Many sobering lessons from history emphasize democracy is not a finished product. The Roman Empire ended in a dictatorship, while the feudal Middle Ages delivered the Magna Carta and the Renaissance; despite the American Revolution, slavery continued for many years, while the French Revolution resulted in the restoration of the monarchy. That said, more people are living in democracies around the world today than at any time before, and living standards in democracies continue to improve.
Democracy has been around for a very long time—since the people of Athens met on The Pnyx as early as 507 BC. However, it has not existed as long as autocratic regimes have.
It would be dangerous to oversimplify the parallels between these political approaches and the relationship between open source and closed source software. Even so, it is worth examining the impact and challenges for democracy in the context of ongoing debates about the role of open source, especially in enterprise IT environments.
Democracy, particularly in the open source sense, is better than the autocratic, closed source model of software deployment. For closed source software vendors, a profit motive can ultimately be more influential than an interest in improving the software. More often than not, when deciding whether to invest in product innovation, commercial vendors will ask themselves at least one of these questions:
- If we do this, what percentage of customers will we gain?
- If we don't do this, what percentage of customers will we lose?
Neither of these questions put the customer's needs foremost in mind.
Comparing the challenges of open source and democracy
When you consider the evolution of democracy, it is easy to see that it has not always run smoothly. It can be hard to predict the electorate's response; problems can get stuck while different sides argue over ideal solutions; and more importantly, long-term projects that demand action beyond the cycle of one elected government can falter when power changes hands.

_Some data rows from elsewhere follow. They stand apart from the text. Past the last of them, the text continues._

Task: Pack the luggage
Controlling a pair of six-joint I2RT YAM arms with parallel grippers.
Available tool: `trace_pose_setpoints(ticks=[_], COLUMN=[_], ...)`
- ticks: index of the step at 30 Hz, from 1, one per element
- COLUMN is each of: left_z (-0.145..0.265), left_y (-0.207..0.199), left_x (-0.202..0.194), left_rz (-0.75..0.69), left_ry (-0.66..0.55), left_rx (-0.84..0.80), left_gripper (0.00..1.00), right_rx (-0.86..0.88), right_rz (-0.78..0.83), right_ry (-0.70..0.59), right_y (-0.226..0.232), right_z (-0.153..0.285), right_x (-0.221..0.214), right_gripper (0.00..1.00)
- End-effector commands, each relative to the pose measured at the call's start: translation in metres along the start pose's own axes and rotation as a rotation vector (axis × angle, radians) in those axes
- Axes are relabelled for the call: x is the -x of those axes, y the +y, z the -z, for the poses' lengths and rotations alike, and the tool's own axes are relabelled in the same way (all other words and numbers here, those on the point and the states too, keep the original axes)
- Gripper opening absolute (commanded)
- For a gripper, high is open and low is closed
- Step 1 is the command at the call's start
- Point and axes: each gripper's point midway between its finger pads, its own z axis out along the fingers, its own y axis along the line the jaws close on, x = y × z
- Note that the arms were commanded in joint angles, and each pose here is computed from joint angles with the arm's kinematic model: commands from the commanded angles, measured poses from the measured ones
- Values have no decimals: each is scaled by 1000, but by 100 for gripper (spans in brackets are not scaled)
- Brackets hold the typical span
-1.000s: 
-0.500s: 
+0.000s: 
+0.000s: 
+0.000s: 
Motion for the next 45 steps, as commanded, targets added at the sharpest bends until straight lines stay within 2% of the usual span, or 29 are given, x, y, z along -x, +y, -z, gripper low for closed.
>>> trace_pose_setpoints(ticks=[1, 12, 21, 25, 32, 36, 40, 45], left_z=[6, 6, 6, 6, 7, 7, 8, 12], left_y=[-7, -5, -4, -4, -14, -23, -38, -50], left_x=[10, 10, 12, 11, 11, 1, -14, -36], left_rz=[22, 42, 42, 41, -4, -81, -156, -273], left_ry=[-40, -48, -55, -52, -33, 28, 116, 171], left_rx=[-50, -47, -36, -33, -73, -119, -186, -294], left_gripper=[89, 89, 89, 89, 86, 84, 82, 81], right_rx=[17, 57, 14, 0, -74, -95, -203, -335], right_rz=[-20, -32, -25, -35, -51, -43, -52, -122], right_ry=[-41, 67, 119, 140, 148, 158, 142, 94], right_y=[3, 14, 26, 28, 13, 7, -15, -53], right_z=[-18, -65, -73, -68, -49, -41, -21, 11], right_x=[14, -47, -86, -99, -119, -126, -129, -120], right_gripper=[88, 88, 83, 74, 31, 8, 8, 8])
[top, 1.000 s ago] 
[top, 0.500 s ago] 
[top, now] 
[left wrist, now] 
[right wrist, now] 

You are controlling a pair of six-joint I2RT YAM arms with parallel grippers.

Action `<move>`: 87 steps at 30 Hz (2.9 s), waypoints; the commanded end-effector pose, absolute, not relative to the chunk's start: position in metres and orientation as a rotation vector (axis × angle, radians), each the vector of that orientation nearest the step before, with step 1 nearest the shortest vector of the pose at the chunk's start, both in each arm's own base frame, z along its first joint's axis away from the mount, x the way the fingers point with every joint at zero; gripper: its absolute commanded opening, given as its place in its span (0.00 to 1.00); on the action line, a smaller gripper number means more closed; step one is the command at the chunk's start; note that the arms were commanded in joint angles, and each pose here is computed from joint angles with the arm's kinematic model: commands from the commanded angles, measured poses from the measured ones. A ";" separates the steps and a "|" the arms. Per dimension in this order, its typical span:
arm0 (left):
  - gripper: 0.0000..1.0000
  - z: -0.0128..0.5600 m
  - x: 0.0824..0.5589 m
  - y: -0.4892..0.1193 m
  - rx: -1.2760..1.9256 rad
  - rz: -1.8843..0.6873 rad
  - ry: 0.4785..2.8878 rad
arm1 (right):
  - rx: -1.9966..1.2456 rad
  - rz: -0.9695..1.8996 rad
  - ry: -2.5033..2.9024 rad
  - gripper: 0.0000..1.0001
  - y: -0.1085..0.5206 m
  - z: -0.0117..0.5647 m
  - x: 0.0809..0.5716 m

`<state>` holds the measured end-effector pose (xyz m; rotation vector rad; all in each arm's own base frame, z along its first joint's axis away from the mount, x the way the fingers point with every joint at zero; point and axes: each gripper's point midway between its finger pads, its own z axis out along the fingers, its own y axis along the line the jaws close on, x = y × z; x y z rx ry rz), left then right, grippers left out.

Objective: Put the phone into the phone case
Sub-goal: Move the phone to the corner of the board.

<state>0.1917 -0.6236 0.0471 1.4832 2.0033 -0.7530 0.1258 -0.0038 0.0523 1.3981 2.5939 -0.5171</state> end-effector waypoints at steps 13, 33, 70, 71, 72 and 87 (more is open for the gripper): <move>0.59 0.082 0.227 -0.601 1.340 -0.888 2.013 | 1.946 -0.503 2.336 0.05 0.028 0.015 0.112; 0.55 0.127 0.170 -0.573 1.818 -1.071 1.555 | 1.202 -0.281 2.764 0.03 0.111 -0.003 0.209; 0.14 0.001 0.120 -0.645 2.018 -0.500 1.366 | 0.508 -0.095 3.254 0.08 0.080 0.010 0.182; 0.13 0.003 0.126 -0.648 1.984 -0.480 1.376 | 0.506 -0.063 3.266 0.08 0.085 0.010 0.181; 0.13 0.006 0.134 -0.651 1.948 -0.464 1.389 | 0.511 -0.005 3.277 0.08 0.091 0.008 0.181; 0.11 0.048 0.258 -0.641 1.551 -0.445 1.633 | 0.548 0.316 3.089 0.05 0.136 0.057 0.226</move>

Similarly, open source software relies on volunteers and committed contributors who do not always agree. It does not follow a set structure or product roadmap, and disagreements can lead to forks in the code. None of these things make open source attractive to enterprise IT environments, which need reliability, predictability, and security. Indeed, perhaps somewhat ironically, closed source software's somewhat autocratic style may give organizations the reassurance of being told when updates are happening and what they can do within the constraints of their licensing agreements.
And yet open source software is thriving in the enterprise. Why is that? We all know that autocratic governments have ultimately been bad for societies. Yes, they can control resources and focus them on specific projects, such as being the first nation to go into space. But the most successful countries allow a greater degree of collaboration, freedom, and interaction between citizens. This has resulted in visible social and economic advancement for economies that embrace democracy. The perception problem for democracy—particularly when you look at the challenges facing established democracies today—is its messiness.

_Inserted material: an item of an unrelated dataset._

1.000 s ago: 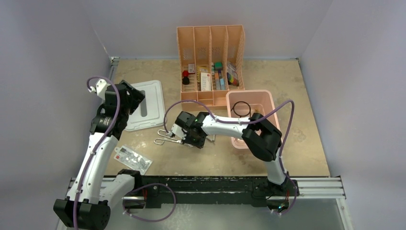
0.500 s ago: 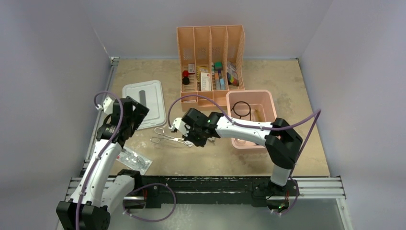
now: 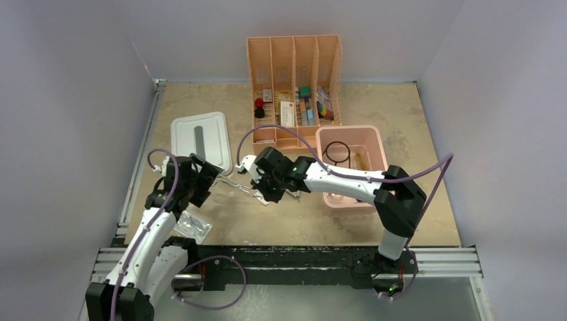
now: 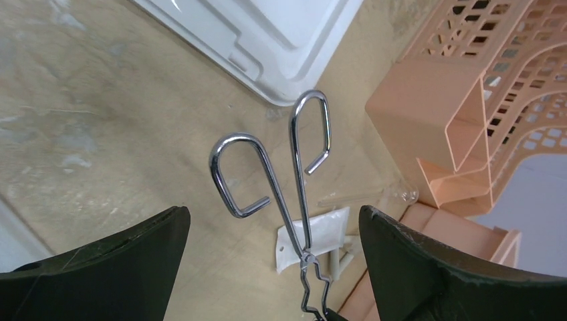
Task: Organize the chemistry lab equipment
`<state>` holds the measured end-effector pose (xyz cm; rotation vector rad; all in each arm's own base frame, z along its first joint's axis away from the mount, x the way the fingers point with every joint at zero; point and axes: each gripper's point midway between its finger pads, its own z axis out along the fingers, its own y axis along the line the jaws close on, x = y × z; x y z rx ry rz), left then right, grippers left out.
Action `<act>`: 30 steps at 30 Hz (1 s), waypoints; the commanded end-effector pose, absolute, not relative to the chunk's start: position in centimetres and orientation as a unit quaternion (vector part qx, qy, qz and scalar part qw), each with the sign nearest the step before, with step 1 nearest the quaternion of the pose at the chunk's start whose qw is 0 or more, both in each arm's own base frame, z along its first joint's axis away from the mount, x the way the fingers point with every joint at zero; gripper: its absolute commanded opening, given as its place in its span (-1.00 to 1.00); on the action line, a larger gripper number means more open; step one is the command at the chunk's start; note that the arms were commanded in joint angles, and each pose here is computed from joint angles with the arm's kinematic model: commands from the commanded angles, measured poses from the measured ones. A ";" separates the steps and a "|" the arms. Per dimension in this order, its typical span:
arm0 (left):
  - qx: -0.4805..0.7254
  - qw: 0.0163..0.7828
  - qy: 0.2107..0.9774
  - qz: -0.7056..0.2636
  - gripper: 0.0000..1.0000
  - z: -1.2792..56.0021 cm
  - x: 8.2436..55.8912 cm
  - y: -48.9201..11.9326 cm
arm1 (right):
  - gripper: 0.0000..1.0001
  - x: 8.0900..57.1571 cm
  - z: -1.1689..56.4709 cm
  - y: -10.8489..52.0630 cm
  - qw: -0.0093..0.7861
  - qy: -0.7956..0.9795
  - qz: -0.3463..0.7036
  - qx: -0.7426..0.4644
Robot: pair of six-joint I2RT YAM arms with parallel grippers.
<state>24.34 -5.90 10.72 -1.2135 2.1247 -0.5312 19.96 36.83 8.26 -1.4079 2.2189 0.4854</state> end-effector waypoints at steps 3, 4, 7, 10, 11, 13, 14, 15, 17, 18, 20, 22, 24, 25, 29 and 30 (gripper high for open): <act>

Embracing the 'messiness' of open source
When you draw parallels from this to the use of open source in the enterprise, there is little appetite for such messiness. Messiness creates risk, so businesses have understandably been cautious about open source.
Today, though, we are reaching an inflection point where the perceived "messiness" of open source is overcome by its potential. Businesses and public sector organizations are operating in digitally enabled environments where consumers get much closer to brands. This is forcing companies to engage and be more collaborative with their customers. It requires a greater degree of agility to respond to customers now as their demands change dramatically in the current economic climate.

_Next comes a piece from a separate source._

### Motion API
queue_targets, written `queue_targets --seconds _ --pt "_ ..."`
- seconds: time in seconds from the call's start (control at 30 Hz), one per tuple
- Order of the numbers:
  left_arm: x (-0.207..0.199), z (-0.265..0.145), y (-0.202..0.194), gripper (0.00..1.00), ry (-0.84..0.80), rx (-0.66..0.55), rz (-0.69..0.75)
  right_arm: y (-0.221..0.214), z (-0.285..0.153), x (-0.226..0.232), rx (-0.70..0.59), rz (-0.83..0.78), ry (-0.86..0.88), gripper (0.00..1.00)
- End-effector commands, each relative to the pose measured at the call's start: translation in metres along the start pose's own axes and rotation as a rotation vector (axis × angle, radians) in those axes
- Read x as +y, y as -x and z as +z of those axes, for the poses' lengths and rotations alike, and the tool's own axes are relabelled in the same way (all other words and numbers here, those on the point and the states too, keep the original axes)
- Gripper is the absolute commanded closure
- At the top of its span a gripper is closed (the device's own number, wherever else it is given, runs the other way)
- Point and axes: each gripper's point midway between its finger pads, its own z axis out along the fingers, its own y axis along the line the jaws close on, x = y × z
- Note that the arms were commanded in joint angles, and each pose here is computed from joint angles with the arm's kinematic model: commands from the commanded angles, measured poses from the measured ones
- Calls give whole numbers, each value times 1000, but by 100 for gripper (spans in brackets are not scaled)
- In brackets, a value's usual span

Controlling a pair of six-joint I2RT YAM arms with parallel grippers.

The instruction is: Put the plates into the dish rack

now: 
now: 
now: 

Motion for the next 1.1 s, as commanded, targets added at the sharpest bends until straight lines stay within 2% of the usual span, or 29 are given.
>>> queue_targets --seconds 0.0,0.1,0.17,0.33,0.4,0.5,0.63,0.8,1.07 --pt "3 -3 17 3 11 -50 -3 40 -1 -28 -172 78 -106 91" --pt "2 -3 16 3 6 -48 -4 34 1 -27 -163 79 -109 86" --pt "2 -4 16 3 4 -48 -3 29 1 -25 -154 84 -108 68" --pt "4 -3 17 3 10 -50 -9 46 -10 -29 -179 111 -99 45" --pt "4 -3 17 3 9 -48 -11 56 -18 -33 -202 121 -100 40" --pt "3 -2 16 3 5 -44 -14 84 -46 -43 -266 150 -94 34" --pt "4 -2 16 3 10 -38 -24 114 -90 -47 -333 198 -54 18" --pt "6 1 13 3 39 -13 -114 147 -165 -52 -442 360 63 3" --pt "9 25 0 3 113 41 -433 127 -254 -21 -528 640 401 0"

As in a democracy, the most important advantage open source offers is that it can empower those closest to a problem to create a solution. The rise of containerized applications brings this into even sharper focus because individuals can rapidly spin up instances of applications without requiring an in-depth understanding of the complexities of enterprise software.
This dynamism of open source allows organizations to respond rapidly at a time when the goalposts are continually shifting and companies need to be nimble to adjust their IT strategies—without incurring huge costs. Similar to democracy, the fluidity of open source also ensures more people can be engaged, thereby expanding the talent pool. By reducing the barriers to exploring open source code, organizations can become confident that they are using technologies that have a strong and expanding following.
The internet has changed the way enterprises and individual customers consume technology, especially software. It has powered a generation of IaaS, PaaS, and SaaS technologies. It has also broken down the barriers between developers and individual users to adjust the code in real-time to meet changing demands.
Enterprise users fully appreciate this change and are adjusting their strategies accordingly; they are adopting open source because it offers far greater flexibility and agility. Therefore, organizations need to embrace the value of such software, because it can address a wide variety of use cases without compromising the traditional values of commercial enterprise software: reliability, security, and scalability.
CIOs should remember that adopting open source will require a culture shift within their organizations. It will disrupt established business processes and demand new skills of the IT team. While this may not sound appetizing, it has the potential to lead to new opportunities as it encourages greater collaboration between teams and external partners.